(Given records begins)

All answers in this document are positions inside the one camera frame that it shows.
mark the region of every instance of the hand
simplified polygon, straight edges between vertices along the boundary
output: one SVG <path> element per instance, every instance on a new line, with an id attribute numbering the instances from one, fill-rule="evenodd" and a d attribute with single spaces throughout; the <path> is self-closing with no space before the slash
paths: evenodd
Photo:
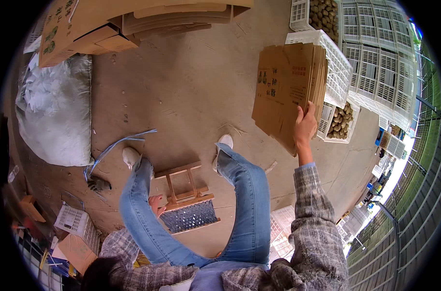
<path id="1" fill-rule="evenodd" d="M 158 209 L 159 200 L 161 199 L 162 194 L 149 197 L 149 206 L 151 206 L 153 213 L 156 215 L 156 218 L 159 218 L 159 216 L 161 216 L 161 214 L 165 211 L 165 206 L 162 206 Z"/>
<path id="2" fill-rule="evenodd" d="M 304 114 L 303 108 L 298 106 L 298 118 L 296 119 L 293 131 L 293 139 L 295 141 L 300 166 L 313 161 L 310 142 L 317 130 L 317 121 L 314 117 L 315 110 L 316 106 L 311 101 L 308 101 L 306 114 Z"/>

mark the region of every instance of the white sack
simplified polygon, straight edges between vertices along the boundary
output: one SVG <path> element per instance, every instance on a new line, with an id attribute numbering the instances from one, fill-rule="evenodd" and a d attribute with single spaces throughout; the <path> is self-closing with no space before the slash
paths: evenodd
<path id="1" fill-rule="evenodd" d="M 54 67 L 31 67 L 15 102 L 21 137 L 50 164 L 93 164 L 91 56 L 77 55 Z"/>

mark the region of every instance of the white sneaker
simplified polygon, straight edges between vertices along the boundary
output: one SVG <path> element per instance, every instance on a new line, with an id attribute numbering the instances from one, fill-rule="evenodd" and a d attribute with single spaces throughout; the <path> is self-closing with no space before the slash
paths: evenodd
<path id="1" fill-rule="evenodd" d="M 219 138 L 218 143 L 224 143 L 224 144 L 228 145 L 231 149 L 233 149 L 233 139 L 232 139 L 232 136 L 230 136 L 230 135 L 223 135 L 223 136 L 221 136 Z M 217 157 L 219 156 L 219 151 L 220 151 L 220 148 L 217 147 L 217 155 L 216 155 L 214 161 L 212 162 L 212 169 L 216 173 L 218 173 L 217 172 Z"/>
<path id="2" fill-rule="evenodd" d="M 128 168 L 131 170 L 141 155 L 136 151 L 136 149 L 126 147 L 122 151 L 122 156 L 124 157 L 125 164 L 127 164 Z"/>

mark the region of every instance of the wooden stool
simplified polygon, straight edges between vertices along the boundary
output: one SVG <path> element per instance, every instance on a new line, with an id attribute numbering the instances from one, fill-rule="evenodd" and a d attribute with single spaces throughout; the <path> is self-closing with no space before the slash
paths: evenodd
<path id="1" fill-rule="evenodd" d="M 216 217 L 214 206 L 212 205 L 214 195 L 208 194 L 201 196 L 201 193 L 208 191 L 209 188 L 206 186 L 197 189 L 194 183 L 192 170 L 200 167 L 201 162 L 194 162 L 186 166 L 159 172 L 154 175 L 155 180 L 165 177 L 167 179 L 167 184 L 169 185 L 170 196 L 167 196 L 168 203 L 166 204 L 166 209 L 160 218 L 169 228 L 171 234 L 186 232 L 220 221 L 220 218 Z M 193 190 L 176 195 L 170 177 L 184 172 L 188 173 L 188 178 Z"/>

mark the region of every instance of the dark hair
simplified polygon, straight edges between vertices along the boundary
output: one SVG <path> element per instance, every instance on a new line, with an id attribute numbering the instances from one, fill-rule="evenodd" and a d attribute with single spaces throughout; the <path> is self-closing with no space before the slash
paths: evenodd
<path id="1" fill-rule="evenodd" d="M 119 262 L 119 258 L 97 258 L 83 275 L 81 291 L 120 291 L 120 284 L 111 283 L 114 267 Z"/>

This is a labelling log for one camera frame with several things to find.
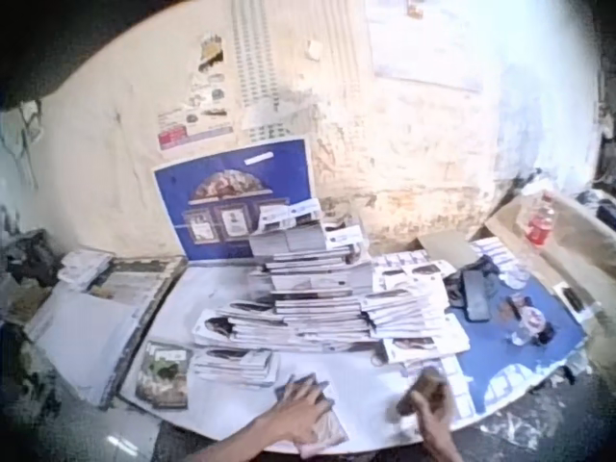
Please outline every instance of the pile of cards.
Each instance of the pile of cards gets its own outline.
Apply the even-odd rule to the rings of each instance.
[[[318,199],[269,208],[259,216],[259,226],[249,237],[255,257],[276,253],[326,250],[325,228]]]
[[[156,409],[187,409],[191,355],[183,346],[147,342],[137,377],[137,398]]]
[[[377,339],[421,338],[438,335],[447,328],[447,290],[440,273],[407,273],[394,269],[396,285],[366,295],[362,312],[372,324]]]
[[[389,363],[417,362],[437,359],[471,349],[469,336],[458,318],[445,315],[444,328],[430,335],[413,338],[384,339]]]
[[[58,279],[71,289],[84,292],[98,275],[109,267],[113,253],[80,248],[73,250],[62,259],[64,268],[58,271]]]
[[[340,294],[348,291],[330,293]],[[206,309],[192,336],[199,345],[304,352],[343,351],[355,342],[373,341],[357,298],[307,298],[299,307],[295,301],[280,299],[270,305],[238,300],[217,310]]]
[[[316,380],[314,375],[307,375],[303,378],[300,378],[298,381],[294,382],[292,386],[298,388],[306,380]],[[328,382],[318,382],[320,386],[324,387]],[[278,400],[282,399],[285,393],[285,386],[278,387],[275,390],[276,397]],[[332,391],[328,390],[329,397],[331,396]],[[317,402],[327,399],[327,397],[321,393],[321,395],[317,398]],[[307,459],[309,457],[313,457],[314,455],[319,454],[327,448],[331,448],[332,446],[340,445],[341,443],[348,441],[348,435],[345,432],[338,416],[334,412],[333,408],[327,411],[325,414],[321,416],[320,419],[317,420],[313,427],[313,431],[317,437],[317,441],[315,443],[310,443],[306,445],[297,444],[297,450],[299,451],[299,455],[302,459]]]
[[[364,243],[359,224],[350,220],[325,222],[318,199],[267,208],[250,235],[252,254],[269,259],[281,253],[324,251]]]
[[[372,291],[372,262],[352,246],[325,251],[276,254],[265,263],[276,291],[351,288],[354,295]]]
[[[280,356],[267,349],[240,349],[214,346],[201,349],[191,369],[205,380],[266,388],[273,385],[280,367]]]

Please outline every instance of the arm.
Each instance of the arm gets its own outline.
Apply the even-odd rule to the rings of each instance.
[[[301,386],[291,378],[283,398],[268,412],[229,438],[189,456],[187,462],[245,462],[277,441],[315,441],[313,425],[333,405],[328,399],[317,402],[321,392],[314,377]]]
[[[411,393],[417,410],[417,422],[423,436],[423,446],[437,462],[464,462],[451,438],[449,424],[453,415],[453,396],[449,385],[445,387],[443,405],[434,413],[430,404],[418,392]]]

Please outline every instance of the white paper sheet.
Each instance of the white paper sheet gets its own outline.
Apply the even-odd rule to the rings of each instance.
[[[59,285],[41,310],[26,331],[77,394],[98,405],[137,328],[136,308]]]
[[[471,0],[366,0],[378,77],[481,91]],[[409,7],[421,12],[412,17]]]

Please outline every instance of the picture frame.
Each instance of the picture frame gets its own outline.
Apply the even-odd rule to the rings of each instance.
[[[253,226],[245,203],[217,207],[216,213],[226,242],[248,240]]]
[[[220,236],[209,209],[189,210],[182,215],[195,244],[220,243]]]

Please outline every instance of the blue tablecloth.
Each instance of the blue tablecloth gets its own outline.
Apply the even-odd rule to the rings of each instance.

(Given records ends)

Transcribe every record above in full. Pictures stay out of the copy.

All answers in this document are positions inside the one camera frame that it shows.
mark the region of every instance of the hand
simplified polygon, straight edges between vertices along the boundary
output: one SVG <path> element per instance, every instance on a new line, with an id attribute numbering the instances from one, fill-rule="evenodd" and a d attribute with single spaces throughout; the <path> is self-closing with no space before the slash
paths: evenodd
Photo:
<path id="1" fill-rule="evenodd" d="M 158 209 L 159 200 L 161 199 L 162 194 L 149 197 L 149 206 L 151 206 L 153 213 L 156 215 L 156 218 L 159 218 L 159 216 L 161 216 L 161 214 L 165 211 L 165 206 L 162 206 Z"/>
<path id="2" fill-rule="evenodd" d="M 304 114 L 303 108 L 298 106 L 298 118 L 296 119 L 293 131 L 293 139 L 295 141 L 300 166 L 313 161 L 310 142 L 317 130 L 317 121 L 314 117 L 315 110 L 316 106 L 311 101 L 308 101 L 306 114 Z"/>

mark the region of every instance of the white sack
simplified polygon, straight edges between vertices along the boundary
output: one SVG <path> element per instance, every instance on a new line, with an id attribute numbering the instances from one, fill-rule="evenodd" and a d attribute with single spaces throughout; the <path> is self-closing with no space before the slash
paths: evenodd
<path id="1" fill-rule="evenodd" d="M 54 67 L 31 67 L 15 102 L 21 137 L 50 164 L 93 164 L 91 56 L 77 55 Z"/>

mark the region of every instance of the white sneaker
simplified polygon, straight edges between vertices along the boundary
output: one SVG <path> element per instance, every instance on a new line, with an id attribute numbering the instances from one, fill-rule="evenodd" and a d attribute with single spaces throughout; the <path> is self-closing with no space before the slash
paths: evenodd
<path id="1" fill-rule="evenodd" d="M 219 138 L 218 143 L 224 143 L 224 144 L 228 145 L 231 149 L 233 149 L 233 139 L 232 139 L 232 136 L 230 136 L 230 135 L 223 135 L 223 136 L 221 136 Z M 217 157 L 219 156 L 219 151 L 220 151 L 220 148 L 217 147 L 217 155 L 216 155 L 214 161 L 212 162 L 212 169 L 216 173 L 218 173 L 217 172 Z"/>
<path id="2" fill-rule="evenodd" d="M 128 168 L 131 170 L 141 155 L 136 151 L 136 149 L 126 147 L 122 151 L 122 156 L 124 157 L 125 164 L 127 164 Z"/>

mark the region of every instance of the wooden stool
simplified polygon, straight edges between vertices along the boundary
output: one SVG <path> element per instance, every instance on a new line, with an id attribute numbering the instances from one, fill-rule="evenodd" and a d attribute with single spaces throughout; the <path> is self-closing with no space before the slash
paths: evenodd
<path id="1" fill-rule="evenodd" d="M 216 217 L 214 206 L 212 205 L 214 195 L 208 194 L 201 196 L 201 193 L 208 191 L 209 188 L 206 186 L 197 189 L 194 183 L 192 170 L 200 167 L 201 162 L 194 162 L 186 166 L 159 172 L 154 175 L 155 180 L 165 177 L 167 179 L 167 184 L 169 185 L 170 196 L 167 196 L 168 203 L 166 204 L 166 209 L 160 218 L 169 228 L 171 234 L 186 232 L 220 221 L 220 218 Z M 193 190 L 176 195 L 170 177 L 184 172 L 188 173 L 188 178 Z"/>

mark the region of every instance of the dark hair
simplified polygon, straight edges between vertices along the boundary
output: one SVG <path> element per instance, every instance on a new line, with an id attribute numbering the instances from one, fill-rule="evenodd" and a d attribute with single spaces throughout; the <path> is self-closing with no space before the slash
paths: evenodd
<path id="1" fill-rule="evenodd" d="M 119 262 L 119 258 L 97 258 L 83 275 L 81 291 L 120 291 L 120 284 L 111 283 L 114 267 Z"/>

This is a labelling log for one camera frame with several things to find.
Please outline every instance of the pile of cards.
Each instance of the pile of cards gets its own outline.
Apply the even-odd rule to the rings of each instance.
[[[318,199],[269,208],[259,216],[259,226],[249,237],[255,257],[276,253],[326,250],[325,228]]]
[[[156,409],[187,409],[191,355],[183,346],[147,342],[137,377],[137,398]]]
[[[377,339],[421,338],[438,335],[447,328],[447,290],[440,273],[407,273],[394,269],[396,285],[366,295],[362,312],[372,324]]]
[[[389,363],[417,362],[437,359],[471,349],[469,336],[458,318],[445,315],[444,328],[430,335],[413,338],[384,339]]]
[[[58,279],[71,289],[84,292],[98,275],[109,267],[113,253],[80,248],[73,250],[62,259],[64,268],[58,271]]]
[[[340,294],[348,291],[330,293]],[[206,309],[192,336],[199,345],[304,352],[343,351],[355,342],[373,341],[357,298],[307,298],[299,307],[295,301],[280,299],[270,305],[238,300],[217,310]]]
[[[316,380],[314,375],[307,375],[303,378],[300,378],[298,381],[294,382],[292,386],[298,388],[306,380]],[[328,382],[318,382],[320,386],[324,387]],[[278,400],[282,399],[285,393],[285,386],[278,387],[275,390],[276,397]],[[332,391],[328,390],[329,397],[331,396]],[[317,402],[327,399],[327,397],[321,393],[321,395],[317,398]],[[307,459],[309,457],[313,457],[314,455],[319,454],[327,448],[331,448],[332,446],[340,445],[341,443],[348,441],[348,435],[345,432],[338,416],[334,412],[333,408],[327,411],[325,414],[321,416],[320,419],[317,420],[313,427],[313,431],[317,437],[317,441],[315,443],[310,443],[306,445],[297,444],[297,450],[299,451],[299,455],[302,459]]]
[[[364,243],[359,224],[350,220],[325,222],[318,199],[267,208],[250,235],[252,254],[269,259],[281,253],[324,251]]]
[[[372,291],[372,262],[352,246],[325,251],[276,254],[265,263],[276,291],[351,288],[354,295]]]
[[[280,356],[267,349],[240,349],[214,346],[201,349],[191,369],[205,380],[266,388],[273,385],[280,367]]]

Please outline every instance of the arm.
Each instance of the arm gets its own outline.
Apply the even-odd rule to the rings of each instance.
[[[301,386],[291,378],[283,398],[268,412],[229,438],[189,456],[187,462],[245,462],[277,441],[315,441],[313,425],[333,405],[328,399],[317,402],[321,392],[314,377]]]
[[[411,393],[417,410],[417,422],[423,436],[423,446],[437,462],[464,462],[451,438],[449,424],[453,415],[453,396],[449,385],[445,387],[443,405],[434,413],[430,404],[418,392]]]

Please outline every instance of the white paper sheet.
Each instance of the white paper sheet gets its own outline.
Apply the even-odd rule to the rings of each instance.
[[[59,285],[41,310],[26,331],[77,394],[98,405],[137,328],[136,308]]]
[[[471,0],[366,0],[378,77],[481,91]],[[409,7],[421,12],[412,17]]]

Please outline every instance of the picture frame.
Each instance of the picture frame gets its own outline.
Apply the even-odd rule to the rings of each instance.
[[[253,226],[245,203],[217,207],[216,213],[226,242],[248,240]]]
[[[220,236],[209,209],[189,210],[182,215],[195,244],[220,243]]]

Please outline every instance of the blue tablecloth.
Each instance of the blue tablecloth gets its own outline.
Apply the even-odd rule to the rings of each instance.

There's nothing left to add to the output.